_WORK TO BE COMPLETED_: Pull out every line in the data that has the string "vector" in it.

_THE INPUT_:

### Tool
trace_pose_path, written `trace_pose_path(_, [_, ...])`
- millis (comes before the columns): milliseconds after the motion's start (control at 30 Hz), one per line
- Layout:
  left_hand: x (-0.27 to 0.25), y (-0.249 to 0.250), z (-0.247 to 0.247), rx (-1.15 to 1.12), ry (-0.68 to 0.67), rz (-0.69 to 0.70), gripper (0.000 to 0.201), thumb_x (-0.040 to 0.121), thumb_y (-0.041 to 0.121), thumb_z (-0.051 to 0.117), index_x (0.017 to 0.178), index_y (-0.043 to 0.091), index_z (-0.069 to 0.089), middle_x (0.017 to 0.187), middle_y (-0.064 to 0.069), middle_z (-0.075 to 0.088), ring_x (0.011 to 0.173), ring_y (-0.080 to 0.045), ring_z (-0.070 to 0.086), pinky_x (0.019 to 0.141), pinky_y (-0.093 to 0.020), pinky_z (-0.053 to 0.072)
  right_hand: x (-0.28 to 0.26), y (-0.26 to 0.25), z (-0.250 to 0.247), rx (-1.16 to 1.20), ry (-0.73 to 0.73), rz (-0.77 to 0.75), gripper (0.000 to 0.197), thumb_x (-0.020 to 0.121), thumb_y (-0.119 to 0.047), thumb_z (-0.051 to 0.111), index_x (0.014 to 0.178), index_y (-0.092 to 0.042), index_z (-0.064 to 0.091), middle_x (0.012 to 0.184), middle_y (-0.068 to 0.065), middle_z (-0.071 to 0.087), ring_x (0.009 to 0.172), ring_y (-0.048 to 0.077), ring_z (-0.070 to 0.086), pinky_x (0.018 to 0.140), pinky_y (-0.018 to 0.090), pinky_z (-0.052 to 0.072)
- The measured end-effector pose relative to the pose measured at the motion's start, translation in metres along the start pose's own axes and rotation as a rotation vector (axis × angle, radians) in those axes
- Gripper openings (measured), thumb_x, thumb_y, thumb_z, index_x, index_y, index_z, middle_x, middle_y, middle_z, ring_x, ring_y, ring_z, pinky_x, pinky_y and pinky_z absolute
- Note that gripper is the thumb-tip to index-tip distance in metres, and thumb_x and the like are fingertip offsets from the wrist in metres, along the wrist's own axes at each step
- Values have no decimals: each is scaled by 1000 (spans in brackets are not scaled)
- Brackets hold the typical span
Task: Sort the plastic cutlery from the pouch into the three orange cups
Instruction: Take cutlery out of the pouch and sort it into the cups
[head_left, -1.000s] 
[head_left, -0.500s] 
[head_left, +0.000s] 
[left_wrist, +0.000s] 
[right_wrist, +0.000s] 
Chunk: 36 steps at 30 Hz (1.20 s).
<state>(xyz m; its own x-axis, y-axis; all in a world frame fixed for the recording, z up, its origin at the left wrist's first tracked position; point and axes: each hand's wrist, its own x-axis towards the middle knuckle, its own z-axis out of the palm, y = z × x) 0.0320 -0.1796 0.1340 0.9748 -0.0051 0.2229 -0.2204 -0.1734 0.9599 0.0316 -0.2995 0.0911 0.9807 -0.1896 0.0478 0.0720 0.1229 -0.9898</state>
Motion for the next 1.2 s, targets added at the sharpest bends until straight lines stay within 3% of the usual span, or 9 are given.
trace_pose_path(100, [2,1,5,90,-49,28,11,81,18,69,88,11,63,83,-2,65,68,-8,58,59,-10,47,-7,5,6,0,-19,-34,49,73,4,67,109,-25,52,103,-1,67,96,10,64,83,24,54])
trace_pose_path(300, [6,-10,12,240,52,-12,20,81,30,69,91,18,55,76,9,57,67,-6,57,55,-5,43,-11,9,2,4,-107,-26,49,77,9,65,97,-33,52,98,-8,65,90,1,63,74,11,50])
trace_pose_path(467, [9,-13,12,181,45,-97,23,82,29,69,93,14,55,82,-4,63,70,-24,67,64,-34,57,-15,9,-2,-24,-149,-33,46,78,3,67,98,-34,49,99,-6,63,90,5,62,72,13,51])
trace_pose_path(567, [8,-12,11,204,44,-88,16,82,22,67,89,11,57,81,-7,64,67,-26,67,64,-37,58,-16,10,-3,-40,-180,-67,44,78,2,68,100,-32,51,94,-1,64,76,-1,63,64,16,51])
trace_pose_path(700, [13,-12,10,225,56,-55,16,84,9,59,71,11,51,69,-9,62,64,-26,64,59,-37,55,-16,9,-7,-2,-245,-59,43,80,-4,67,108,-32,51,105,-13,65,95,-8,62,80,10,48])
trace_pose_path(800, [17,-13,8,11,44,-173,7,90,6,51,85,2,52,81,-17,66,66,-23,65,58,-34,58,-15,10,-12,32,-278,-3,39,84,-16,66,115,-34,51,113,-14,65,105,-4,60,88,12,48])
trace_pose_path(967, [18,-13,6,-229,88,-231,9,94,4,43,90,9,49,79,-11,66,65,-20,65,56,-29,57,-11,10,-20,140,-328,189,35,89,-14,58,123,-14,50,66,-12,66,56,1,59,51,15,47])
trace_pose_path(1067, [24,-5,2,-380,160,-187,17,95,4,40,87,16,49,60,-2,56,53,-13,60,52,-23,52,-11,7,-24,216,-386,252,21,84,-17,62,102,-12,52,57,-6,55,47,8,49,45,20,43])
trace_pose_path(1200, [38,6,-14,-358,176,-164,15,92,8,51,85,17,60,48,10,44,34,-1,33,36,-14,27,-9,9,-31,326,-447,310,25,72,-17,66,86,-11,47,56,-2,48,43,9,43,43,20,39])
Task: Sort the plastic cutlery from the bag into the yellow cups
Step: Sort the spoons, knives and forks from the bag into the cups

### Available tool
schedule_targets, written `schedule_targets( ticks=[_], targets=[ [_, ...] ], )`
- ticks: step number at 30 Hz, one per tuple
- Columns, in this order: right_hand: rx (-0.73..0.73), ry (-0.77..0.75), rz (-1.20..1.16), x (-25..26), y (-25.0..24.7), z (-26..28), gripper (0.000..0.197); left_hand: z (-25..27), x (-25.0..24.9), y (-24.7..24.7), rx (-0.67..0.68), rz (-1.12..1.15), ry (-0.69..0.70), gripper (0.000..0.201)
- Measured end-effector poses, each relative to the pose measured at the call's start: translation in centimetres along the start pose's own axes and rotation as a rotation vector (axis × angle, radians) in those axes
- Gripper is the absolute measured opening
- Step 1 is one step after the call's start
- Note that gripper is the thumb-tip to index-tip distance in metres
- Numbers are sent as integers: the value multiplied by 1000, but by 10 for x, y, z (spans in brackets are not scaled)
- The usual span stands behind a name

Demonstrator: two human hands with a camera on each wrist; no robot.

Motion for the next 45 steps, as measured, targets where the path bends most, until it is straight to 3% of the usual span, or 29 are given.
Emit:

_FINISHED TASK_:
- The measured end-effector pose relative to the pose measured at the motion's start, translation in metres along the start pose's own axes and rotation as a rotation vector (axis × angle, radians) in those axes
- Measured end-effector poses, each relative to the pose measured at the call's start: translation in centimetres along the start pose's own axes and rotation as a rotation vector (axis × angle, radians) in those axes

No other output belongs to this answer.